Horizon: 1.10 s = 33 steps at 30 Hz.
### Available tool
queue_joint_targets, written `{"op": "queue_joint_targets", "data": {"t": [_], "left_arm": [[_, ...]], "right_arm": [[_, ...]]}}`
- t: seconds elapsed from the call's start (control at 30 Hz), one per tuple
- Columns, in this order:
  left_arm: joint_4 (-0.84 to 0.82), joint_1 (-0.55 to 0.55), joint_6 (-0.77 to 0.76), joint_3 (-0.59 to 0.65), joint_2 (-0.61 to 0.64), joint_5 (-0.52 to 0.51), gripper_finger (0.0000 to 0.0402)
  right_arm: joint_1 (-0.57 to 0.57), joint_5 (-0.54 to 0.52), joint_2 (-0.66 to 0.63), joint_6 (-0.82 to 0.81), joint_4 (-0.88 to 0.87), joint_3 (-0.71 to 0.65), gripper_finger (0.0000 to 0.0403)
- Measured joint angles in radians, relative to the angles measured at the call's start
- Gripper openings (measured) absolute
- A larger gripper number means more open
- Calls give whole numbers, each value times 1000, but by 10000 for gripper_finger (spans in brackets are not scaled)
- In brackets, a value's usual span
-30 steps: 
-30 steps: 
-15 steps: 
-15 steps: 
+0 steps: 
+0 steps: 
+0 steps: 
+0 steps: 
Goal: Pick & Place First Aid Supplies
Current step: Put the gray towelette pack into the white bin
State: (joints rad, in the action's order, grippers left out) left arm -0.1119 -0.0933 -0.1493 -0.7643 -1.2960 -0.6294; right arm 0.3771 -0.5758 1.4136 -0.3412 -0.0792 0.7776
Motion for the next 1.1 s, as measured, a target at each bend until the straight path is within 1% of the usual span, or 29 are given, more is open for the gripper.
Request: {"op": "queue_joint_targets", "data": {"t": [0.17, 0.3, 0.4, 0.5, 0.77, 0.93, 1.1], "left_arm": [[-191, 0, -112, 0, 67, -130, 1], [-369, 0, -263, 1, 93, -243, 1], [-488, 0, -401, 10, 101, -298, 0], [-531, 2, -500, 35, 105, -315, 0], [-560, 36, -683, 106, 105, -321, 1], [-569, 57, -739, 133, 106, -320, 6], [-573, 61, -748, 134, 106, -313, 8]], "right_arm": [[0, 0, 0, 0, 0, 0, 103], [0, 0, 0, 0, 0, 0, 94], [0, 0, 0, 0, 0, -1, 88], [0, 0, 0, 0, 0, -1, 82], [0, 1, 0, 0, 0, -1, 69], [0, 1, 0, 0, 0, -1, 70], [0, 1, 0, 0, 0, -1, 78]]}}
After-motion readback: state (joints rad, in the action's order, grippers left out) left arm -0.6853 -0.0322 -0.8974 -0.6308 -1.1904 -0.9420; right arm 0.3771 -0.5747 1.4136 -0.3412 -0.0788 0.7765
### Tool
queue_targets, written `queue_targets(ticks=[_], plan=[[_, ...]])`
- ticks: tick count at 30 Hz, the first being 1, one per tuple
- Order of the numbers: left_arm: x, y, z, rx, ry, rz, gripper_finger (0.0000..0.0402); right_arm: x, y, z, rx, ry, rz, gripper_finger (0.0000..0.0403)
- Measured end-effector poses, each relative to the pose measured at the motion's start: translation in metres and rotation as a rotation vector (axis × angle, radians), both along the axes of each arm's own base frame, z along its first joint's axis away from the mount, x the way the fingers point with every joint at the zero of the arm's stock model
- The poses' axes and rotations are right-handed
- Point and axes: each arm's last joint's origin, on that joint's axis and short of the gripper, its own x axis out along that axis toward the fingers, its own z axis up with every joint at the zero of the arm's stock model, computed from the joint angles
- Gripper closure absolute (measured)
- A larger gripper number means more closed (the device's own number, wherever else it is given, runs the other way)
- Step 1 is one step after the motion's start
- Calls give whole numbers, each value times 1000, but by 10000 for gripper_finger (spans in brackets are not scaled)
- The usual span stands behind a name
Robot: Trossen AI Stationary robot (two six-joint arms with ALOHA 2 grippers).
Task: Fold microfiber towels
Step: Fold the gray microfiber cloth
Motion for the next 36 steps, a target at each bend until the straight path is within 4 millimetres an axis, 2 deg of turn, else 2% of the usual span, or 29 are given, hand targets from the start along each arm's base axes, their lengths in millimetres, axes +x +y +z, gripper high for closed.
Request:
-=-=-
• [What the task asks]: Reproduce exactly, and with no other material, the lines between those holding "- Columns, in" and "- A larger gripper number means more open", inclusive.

• [Response for this exercise]:
- Columns, in this order:
  left_arm: joint_4 (-0.84 to 0.82), joint_1 (-0.55 to 0.55), joint_6 (-0.77 to 0.76), joint_3 (-0.59 to 0.65), joint_2 (-0.61 to 0.64), joint_5 (-0.52 to 0.51), gripper_finger (0.0000 to 0.0402)
  right_arm: joint_1 (-0.57 to 0.57), joint_5 (-0.54 to 0.52), joint_2 (-0.66 to 0.63), joint_6 (-0.82 to 0.81), joint_4 (-0.88 to 0.87), joint_3 (-0.71 to 0.65), gripper_finger (0.0000 to 0.0403)
- Measured joint angles in radians, relative to the angles measured at the call's start
- Gripper openings (measured) absolute
- A larger gripper number means more open

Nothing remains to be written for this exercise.